CodePudding user response:
You should be able to do this, fairly efficiently, with a couple of lines based on the unique
function.
%Setup a small sample data table to work with.
exampleData = cell2table({...
'd1' 1 2; ...
'd1' 3 4; ...
'd1' 5 6; ...
'd1' 7 8; ...
'd2' 9 10; ...
'd2' 11 12; ...
'd3' 13 14; ...
'd3' 15 16; ...
'd3' 17 18; ...
'd3' 19 20; ...
}, 'VariableNames', { ...
'DeviceName', 'data1', 'data2'} );
% The "unique" built-in function is pretty efficient, and
% outputs some useful secondary outputs. We're going to use
% the 3rd argument, that I have names ixs2
[deviceNames, ixs1, ixs2] = unique( exampleData.DeviceName );
%Now, based on the "deviceNames", and "ixs2" output, we can just loop
% through and save output
for ixDevice = 1:length(deviceNames)
curDevice = deviceNames{ixDevice};
curMask = (ixs2 == curDevice);
curData = exampleData(curMask,:);
%Save data here. Save the whole thing at once.
% Name, if needed, is: curDevice
% Datatable is: curData
end
For anyone that is not running a live version of Matlab on the side, the outputs of the unique
call in this case are as follows:
%The standard output, a list of unique names
deviceNames =
3×1 cell array
{'d1'}
{'d2'}
{'d3'}
%A set of indexes, which point from the original set into the new set.

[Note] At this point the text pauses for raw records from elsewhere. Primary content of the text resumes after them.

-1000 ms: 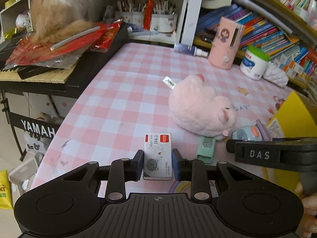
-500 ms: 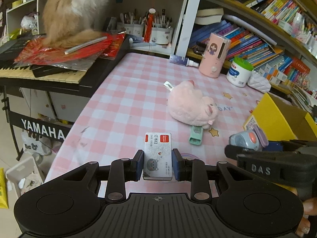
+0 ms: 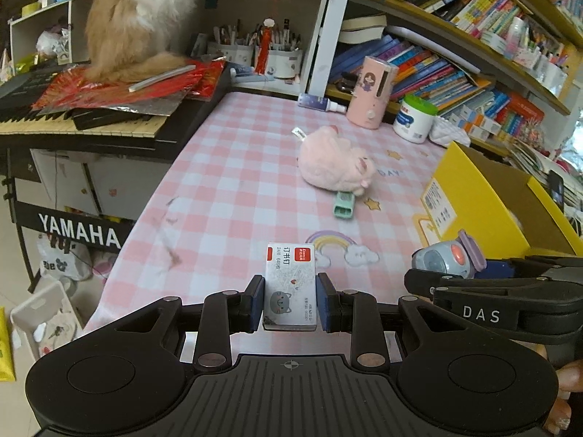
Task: Organize objects
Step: 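Carry the card box in the left tool while the right tool carries the toy car to the box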
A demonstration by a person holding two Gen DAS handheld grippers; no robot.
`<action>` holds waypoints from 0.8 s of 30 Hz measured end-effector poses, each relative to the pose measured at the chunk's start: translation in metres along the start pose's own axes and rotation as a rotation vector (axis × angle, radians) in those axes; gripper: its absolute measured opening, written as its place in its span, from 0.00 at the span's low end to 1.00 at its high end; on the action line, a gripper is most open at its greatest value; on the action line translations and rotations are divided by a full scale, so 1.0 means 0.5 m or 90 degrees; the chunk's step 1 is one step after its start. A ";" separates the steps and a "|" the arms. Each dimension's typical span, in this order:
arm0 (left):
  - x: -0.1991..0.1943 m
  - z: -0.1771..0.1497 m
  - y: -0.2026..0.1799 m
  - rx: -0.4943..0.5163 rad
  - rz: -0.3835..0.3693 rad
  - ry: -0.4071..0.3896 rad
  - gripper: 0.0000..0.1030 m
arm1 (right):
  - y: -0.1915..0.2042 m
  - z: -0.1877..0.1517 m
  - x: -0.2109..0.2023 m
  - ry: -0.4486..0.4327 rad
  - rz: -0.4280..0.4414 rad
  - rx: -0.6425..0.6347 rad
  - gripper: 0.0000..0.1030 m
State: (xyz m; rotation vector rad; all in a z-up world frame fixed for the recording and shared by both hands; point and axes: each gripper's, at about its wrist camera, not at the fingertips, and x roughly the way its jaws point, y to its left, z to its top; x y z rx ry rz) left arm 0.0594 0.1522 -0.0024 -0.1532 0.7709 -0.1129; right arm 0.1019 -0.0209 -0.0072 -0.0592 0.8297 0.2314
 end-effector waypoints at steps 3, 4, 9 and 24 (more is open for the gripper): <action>-0.027 -0.019 0.001 0.002 -0.001 -0.004 0.27 | 0.011 -0.020 -0.025 -0.001 0.002 0.004 0.60; -0.036 -0.025 0.001 0.003 -0.001 -0.005 0.27 | 0.014 -0.026 -0.033 -0.004 0.002 0.005 0.60; -0.071 -0.053 -0.002 0.007 -0.004 -0.007 0.27 | 0.032 -0.058 -0.066 -0.010 0.003 0.006 0.60; -0.138 -0.126 -0.036 0.055 -0.037 0.012 0.27 | 0.041 -0.164 -0.152 -0.009 -0.006 0.048 0.60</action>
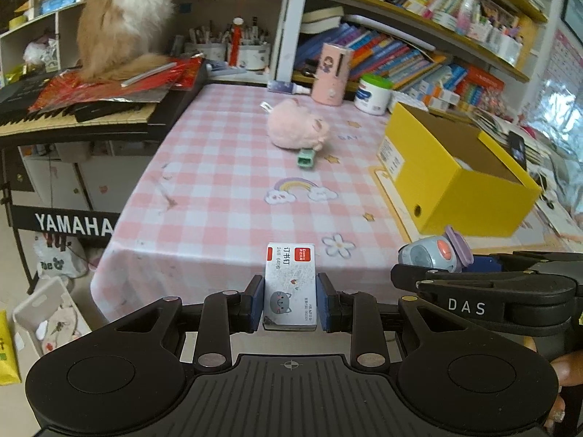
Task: Organize objects
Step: 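Carry the card box in the left tool while the right tool carries the toy car to the box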
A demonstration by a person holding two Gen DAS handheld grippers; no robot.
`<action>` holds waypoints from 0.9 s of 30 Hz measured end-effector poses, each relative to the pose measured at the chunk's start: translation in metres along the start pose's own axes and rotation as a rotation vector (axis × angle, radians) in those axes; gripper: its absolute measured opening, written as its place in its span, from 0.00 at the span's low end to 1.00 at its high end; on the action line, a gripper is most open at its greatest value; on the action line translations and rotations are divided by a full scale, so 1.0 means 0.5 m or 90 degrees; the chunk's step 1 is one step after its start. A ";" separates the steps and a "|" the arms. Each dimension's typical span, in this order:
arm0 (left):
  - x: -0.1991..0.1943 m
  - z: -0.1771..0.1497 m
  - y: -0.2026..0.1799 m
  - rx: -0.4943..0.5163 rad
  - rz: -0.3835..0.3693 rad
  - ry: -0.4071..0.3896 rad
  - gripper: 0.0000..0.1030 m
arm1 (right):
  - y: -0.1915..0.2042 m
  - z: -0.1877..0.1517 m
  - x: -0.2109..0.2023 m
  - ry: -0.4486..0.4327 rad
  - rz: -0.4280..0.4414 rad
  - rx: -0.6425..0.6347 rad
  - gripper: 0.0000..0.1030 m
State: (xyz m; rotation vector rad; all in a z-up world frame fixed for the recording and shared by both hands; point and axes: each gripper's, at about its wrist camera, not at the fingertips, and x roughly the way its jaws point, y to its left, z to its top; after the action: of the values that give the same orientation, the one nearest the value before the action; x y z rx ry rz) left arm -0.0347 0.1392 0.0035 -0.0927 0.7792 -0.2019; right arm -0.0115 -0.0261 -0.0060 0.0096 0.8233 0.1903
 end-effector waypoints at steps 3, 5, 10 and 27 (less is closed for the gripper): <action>-0.004 -0.010 -0.011 0.009 -0.012 0.007 0.27 | -0.006 -0.022 -0.013 0.005 -0.006 0.014 0.60; -0.004 -0.015 -0.020 0.017 -0.022 0.012 0.27 | -0.014 -0.035 -0.021 0.011 -0.011 0.024 0.60; 0.000 -0.022 -0.052 0.040 -0.052 0.019 0.27 | -0.039 -0.060 -0.046 0.013 -0.033 0.049 0.60; 0.044 -0.020 -0.212 0.154 -0.171 0.049 0.27 | -0.177 -0.142 -0.130 0.015 -0.145 0.169 0.60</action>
State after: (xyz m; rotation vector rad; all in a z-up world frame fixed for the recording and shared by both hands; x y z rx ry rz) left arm -0.0421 0.0310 -0.0021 0.0401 0.8116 -0.5556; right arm -0.0919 -0.1292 -0.0142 0.1629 0.8613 -0.1343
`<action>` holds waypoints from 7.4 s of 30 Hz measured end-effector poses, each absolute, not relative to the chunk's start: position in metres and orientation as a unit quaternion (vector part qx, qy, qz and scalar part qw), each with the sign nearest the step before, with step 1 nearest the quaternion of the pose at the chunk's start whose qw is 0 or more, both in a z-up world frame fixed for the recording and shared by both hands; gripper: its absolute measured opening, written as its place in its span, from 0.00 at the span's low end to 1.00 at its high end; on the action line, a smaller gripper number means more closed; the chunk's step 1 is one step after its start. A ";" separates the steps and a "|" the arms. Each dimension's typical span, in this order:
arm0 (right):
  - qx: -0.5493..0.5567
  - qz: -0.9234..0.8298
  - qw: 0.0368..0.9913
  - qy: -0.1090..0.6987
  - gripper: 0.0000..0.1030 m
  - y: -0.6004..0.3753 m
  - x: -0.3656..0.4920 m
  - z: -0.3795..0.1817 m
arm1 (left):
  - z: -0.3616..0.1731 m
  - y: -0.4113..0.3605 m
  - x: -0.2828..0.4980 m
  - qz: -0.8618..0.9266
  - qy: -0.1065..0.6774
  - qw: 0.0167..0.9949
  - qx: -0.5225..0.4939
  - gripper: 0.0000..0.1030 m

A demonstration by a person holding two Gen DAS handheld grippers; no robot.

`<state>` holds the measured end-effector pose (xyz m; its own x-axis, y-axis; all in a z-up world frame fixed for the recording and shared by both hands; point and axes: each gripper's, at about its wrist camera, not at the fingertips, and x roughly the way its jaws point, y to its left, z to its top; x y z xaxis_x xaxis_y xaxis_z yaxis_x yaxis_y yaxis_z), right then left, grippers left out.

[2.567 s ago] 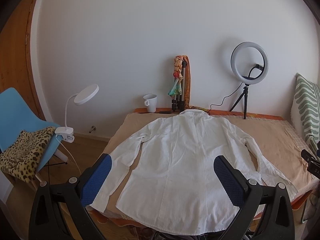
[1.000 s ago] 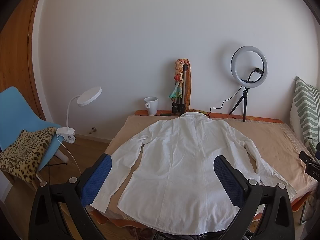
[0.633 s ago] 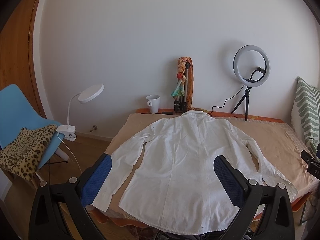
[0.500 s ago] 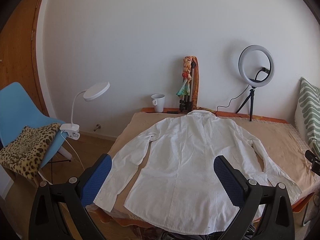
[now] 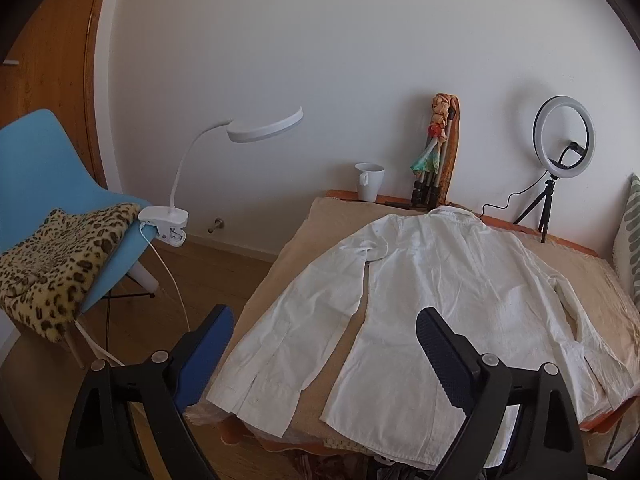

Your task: Fold small clothes

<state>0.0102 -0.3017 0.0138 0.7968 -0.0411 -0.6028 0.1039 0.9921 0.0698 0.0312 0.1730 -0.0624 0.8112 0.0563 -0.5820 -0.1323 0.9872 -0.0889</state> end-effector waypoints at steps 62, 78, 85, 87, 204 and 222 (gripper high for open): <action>0.050 0.004 0.931 0.362 0.81 -0.277 0.010 -0.015 | -0.153 0.197 0.162 -0.071 0.400 0.897 -0.175 0.00; 0.062 0.021 0.929 0.364 0.81 -0.285 0.007 -0.018 | -0.150 0.054 0.125 -0.182 0.417 0.888 -0.069 0.18; 0.060 0.082 0.926 0.364 0.81 -0.266 0.033 -0.011 | -0.124 0.091 0.064 -0.132 0.374 0.916 -0.063 0.24; 0.071 0.115 0.918 0.373 0.81 -0.253 0.047 -0.015 | -0.128 0.112 0.051 -0.104 0.377 0.917 -0.075 0.24; 0.202 0.241 0.776 0.546 0.05 -0.101 0.282 -0.136 | -0.149 0.044 0.003 -0.177 0.384 0.898 -0.121 0.00; 0.290 0.210 0.733 0.579 0.25 -0.188 0.270 -0.188 | -0.166 0.078 0.013 -0.114 0.411 0.894 -0.139 0.24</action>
<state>0.2701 -0.1875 -0.1878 0.2424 0.6428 -0.7267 0.0281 0.7441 0.6675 0.0130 0.0775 -0.1663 0.6361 -0.3191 -0.7026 0.0900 0.9350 -0.3432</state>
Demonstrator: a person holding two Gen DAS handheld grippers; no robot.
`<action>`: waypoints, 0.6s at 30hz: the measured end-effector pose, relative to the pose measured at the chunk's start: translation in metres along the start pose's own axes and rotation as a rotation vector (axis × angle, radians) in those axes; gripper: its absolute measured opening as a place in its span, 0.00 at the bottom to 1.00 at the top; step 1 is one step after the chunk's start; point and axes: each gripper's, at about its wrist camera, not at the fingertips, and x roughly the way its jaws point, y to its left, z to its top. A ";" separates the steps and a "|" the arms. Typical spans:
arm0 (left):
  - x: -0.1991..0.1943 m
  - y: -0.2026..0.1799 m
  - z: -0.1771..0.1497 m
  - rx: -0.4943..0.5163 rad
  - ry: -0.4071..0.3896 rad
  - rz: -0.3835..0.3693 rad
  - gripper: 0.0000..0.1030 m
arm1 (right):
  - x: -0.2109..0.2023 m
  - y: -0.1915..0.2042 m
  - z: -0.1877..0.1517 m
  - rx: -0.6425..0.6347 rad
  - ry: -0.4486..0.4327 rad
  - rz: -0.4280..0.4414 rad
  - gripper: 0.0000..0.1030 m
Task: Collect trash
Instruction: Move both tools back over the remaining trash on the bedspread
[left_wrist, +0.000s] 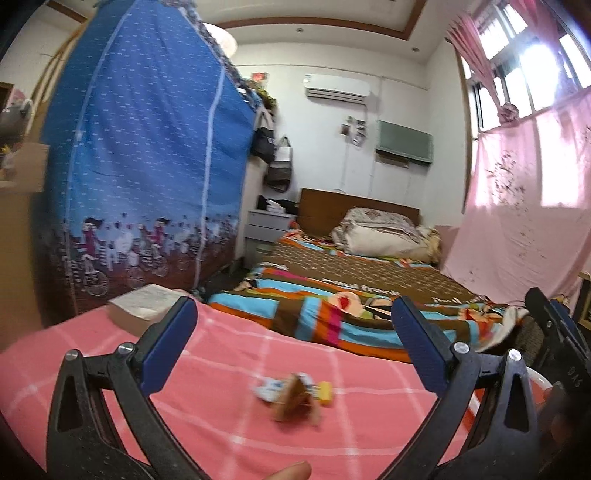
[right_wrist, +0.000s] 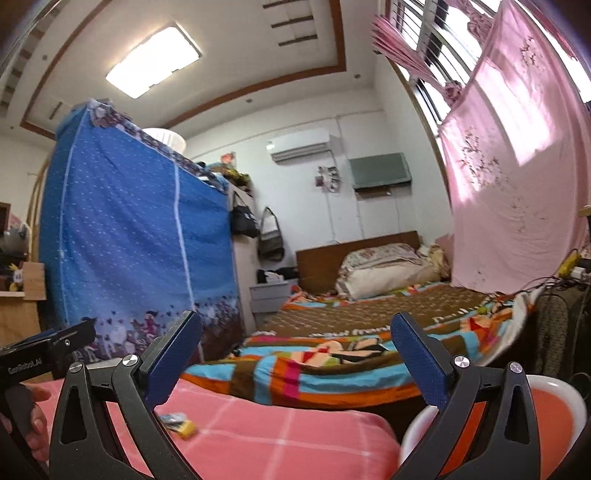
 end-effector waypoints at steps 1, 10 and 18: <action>-0.001 0.005 0.000 -0.002 -0.003 0.008 1.00 | 0.002 0.006 -0.001 -0.001 -0.010 0.013 1.00; 0.003 0.040 -0.007 0.028 0.016 0.069 1.00 | 0.020 0.048 -0.019 -0.069 0.036 0.090 1.00; 0.039 0.050 -0.026 0.095 0.192 0.131 1.00 | 0.048 0.070 -0.044 -0.162 0.178 0.097 1.00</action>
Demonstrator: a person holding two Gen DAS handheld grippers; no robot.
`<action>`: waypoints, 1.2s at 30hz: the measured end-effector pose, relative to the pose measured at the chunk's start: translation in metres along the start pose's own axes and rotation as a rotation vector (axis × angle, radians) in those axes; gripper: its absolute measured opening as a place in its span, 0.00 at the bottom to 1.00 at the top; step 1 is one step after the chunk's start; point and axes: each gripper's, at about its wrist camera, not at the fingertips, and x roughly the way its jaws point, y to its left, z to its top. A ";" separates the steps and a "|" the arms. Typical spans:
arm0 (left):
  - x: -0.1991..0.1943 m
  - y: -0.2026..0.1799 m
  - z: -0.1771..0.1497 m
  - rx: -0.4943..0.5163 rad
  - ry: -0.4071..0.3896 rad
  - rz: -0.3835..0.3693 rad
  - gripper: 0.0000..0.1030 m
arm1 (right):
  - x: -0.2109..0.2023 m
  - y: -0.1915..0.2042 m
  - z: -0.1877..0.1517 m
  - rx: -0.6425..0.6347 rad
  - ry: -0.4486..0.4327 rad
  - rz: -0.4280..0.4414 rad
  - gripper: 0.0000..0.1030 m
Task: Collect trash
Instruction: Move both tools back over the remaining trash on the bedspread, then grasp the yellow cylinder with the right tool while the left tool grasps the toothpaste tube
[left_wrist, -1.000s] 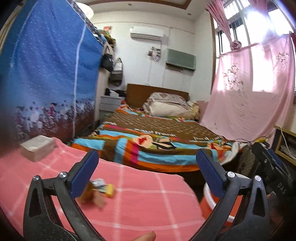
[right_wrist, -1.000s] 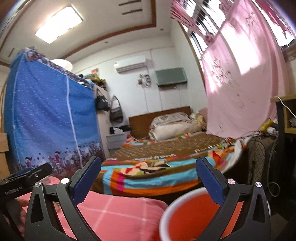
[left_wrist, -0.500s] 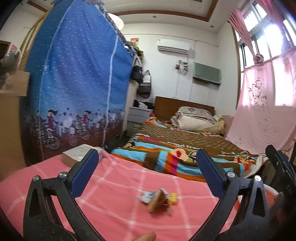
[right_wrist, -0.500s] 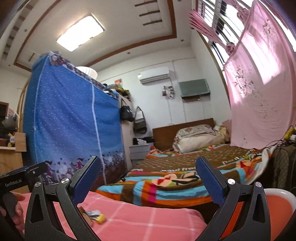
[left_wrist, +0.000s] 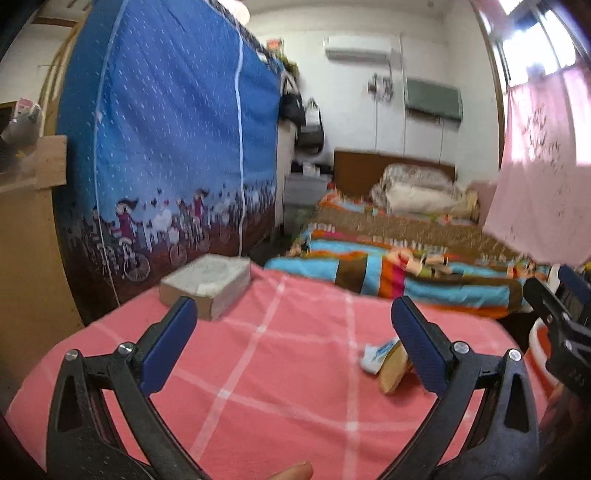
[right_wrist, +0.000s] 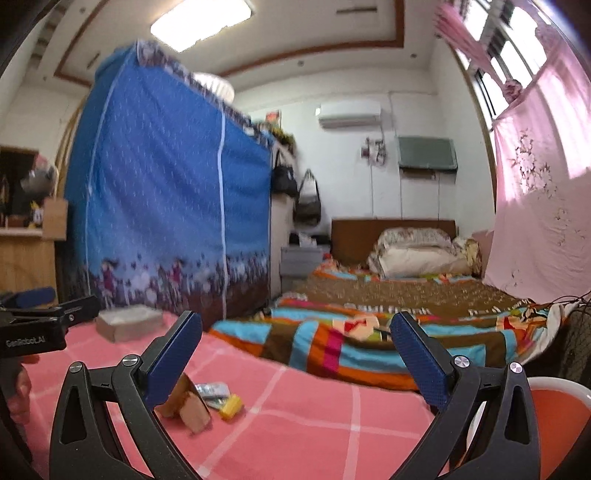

% Strictly speaking, this doesn't have to be unique. But the function
% always points to the first one.
ixs1 =
1
5
7
%A set of indexes, which map each element of the original set to the
% unique set from output argument #1. This is often the most
% useful output. This question is a decent example. It can also
% be used as the fist input to an "accumarray" function call, which
% can be incredibly powerful.
ixs2 =
1
1
1
1
2
2
3
3
3
3